Provided material:
*** Block opens ***
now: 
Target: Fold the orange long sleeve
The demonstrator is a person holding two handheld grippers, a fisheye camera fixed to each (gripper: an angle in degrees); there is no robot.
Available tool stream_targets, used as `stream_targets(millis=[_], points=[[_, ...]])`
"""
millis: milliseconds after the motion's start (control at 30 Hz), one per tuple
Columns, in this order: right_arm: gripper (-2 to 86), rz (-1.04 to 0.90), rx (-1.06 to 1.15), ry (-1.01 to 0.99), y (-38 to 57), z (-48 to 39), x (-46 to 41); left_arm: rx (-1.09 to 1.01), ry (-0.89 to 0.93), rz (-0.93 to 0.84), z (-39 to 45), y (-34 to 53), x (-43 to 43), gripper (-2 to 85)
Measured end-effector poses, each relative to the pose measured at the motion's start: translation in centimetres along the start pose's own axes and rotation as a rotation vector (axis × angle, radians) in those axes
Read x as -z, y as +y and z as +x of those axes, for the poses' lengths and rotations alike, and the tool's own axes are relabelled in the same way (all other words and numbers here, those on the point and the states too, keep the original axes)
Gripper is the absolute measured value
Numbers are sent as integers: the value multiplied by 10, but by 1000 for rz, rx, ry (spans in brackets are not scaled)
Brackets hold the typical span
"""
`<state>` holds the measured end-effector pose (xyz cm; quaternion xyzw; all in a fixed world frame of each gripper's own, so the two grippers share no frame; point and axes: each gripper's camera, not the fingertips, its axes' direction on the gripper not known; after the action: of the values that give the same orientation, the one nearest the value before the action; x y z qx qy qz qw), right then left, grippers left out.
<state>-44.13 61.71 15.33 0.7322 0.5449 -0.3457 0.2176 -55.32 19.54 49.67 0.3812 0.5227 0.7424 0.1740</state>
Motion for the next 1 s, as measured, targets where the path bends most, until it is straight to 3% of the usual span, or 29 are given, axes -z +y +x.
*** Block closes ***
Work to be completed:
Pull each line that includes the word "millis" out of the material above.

Response to this exercise:
Available tool stream_targets, used as `stream_targets(millis=[_], points=[[_, ...]])`
millis: milliseconds after the motion's start (control at 30 Hz), one per tuple

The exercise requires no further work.